In January 2026, every third real estate transaction in the Quebec City region closed above the asking price. Young people want to buy housing — but the market isn’t playing by their rules.
Imagine this: you found a house. You saved up for a down payment. You gathered the documents. You submitted an offer — and you lost. Because there turned out to be forty-five others just like you. And one of them offered sixty thousand dollars more than the asking price.
This isn’t an exception. It’s the new norm in Quebec’s real estate market.
According to data obtained by Noovo Info, in January 2026 about a third of all transactions in the Greater Quebec City region were completed in surenchère mode — meaning the buyer paid more than the seller asked. In the city itself, this happened in 31% of cases, on the South Shore — in 28%, in the northern suburbs — in 21%.
The overbids are not symbolic. For a single-family home, buyers overpaid an average of $60,000 above the asking price. For a condominium — $37,000. For a small income property with two to eight units — nearly $100,000.

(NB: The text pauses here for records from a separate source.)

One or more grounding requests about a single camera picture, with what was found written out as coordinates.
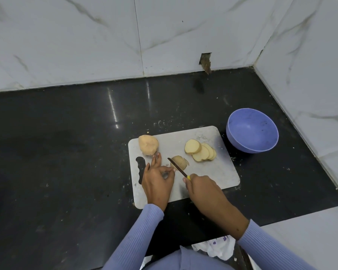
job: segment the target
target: plastic bowl
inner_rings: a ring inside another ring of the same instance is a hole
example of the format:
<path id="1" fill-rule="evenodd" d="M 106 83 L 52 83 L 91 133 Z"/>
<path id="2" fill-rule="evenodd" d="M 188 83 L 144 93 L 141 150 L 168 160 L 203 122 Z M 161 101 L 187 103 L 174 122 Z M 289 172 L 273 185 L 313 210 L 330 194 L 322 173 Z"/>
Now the plastic bowl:
<path id="1" fill-rule="evenodd" d="M 279 139 L 273 120 L 251 108 L 234 111 L 228 119 L 226 132 L 230 143 L 245 153 L 270 150 Z"/>

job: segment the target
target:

Everyone wants it. Not everyone can.
A survey conducted by Léger on behalf of the Quebec Professional Association of Real Estate Brokers (APCIQ) exposes a painful contradiction. Among young Quebecers aged 18 to 34, 43% say they intend to buy a home within the next five years. The intention is there for almost half. But reality is far more modest: over the previous five years, only one in three of those who also planned to actually bought a home.
The gap between desire and ability is neither coincidence nor laziness. It’s a structural problem that has been building for years.
“We’re seeing an increasingly pronounced gap among young adults between the desire to buy and the real ability to act,” explains Charles Brant, APCIQ’s director of market analysis. “It’s not a lack of interest. It’s a question of affordability.”
In 2025, young Quebecers aged 18 to 34 paid an average of $392,000 for housing — $36,000 more than the year before. That’s the largest increase among all age groups. To keep up with the market, young people are increasingly taking out larger loans, buying jointly with friends or relatives, asking family for financial help — or simply postponing the purchase indefinitely.
A seller’s market — for the long haul
The overall picture across the province remains discouraging for buyers. The average home price in Quebec in 2025 was $485,000 — $28,000 more than in 2024. Quebec City has held, for the second year in a row, the status of the Canadian city with the fastest growth in house prices.
At the same time, the market remains firmly on the sellers’ side. Only 14% of homeowners plan to sell within the next five years — and more than half of them are ready to postpone the sale if they don’t find a suitable alternative. A vicious circle: sellers don’t come to market because they themselves can’t find housing. Buyers can’t buy because there are too few listings.
“The resale market has shown remarkable resilience since 2020,” notes Charles Brant. “Quebecers continue to make long-term plans, but now they do so more cautiously.”
Among those over 55, there are already more sellers than buyers: 13% are ready to sell, and only 9% — to buy. This is the only age group where such a balance has formed. For everyone else — and especially for the young — demand still outpaces supply.
The price of a dream
An interesting detail: despite everything, young Quebecers in Quebec City own homes more often than their peers in Montreal — 44% versus 35%. The provincial capital has historically been more affordable. But that very affordability is now attracting more and more buyers — and destroying itself.
Overall across the province, the homeownership rate remains one of the lowest in Canada. This isn’t a market fluke — it’s a signal that requires a policy-level response.
“The market is becoming less and less accessible for younger generations,” says Simon Lajeunesse, APCIQ’s director of government relations. “The Government of Quebec and municipalities must create conditions that will make access to housing easier and faster for young families.”
For now, those conditions don’t exist. There is a market where 46 people fight for one house. There are young people with savings, plans, and intentions — who lose this fight again and again. And there is the figure of $60,000 above the price — the very amount you have to find somewhere just to be first in line.
The dream of owning a home in Quebec hasn’t gone anywhere. It has simply become significantly more expensive.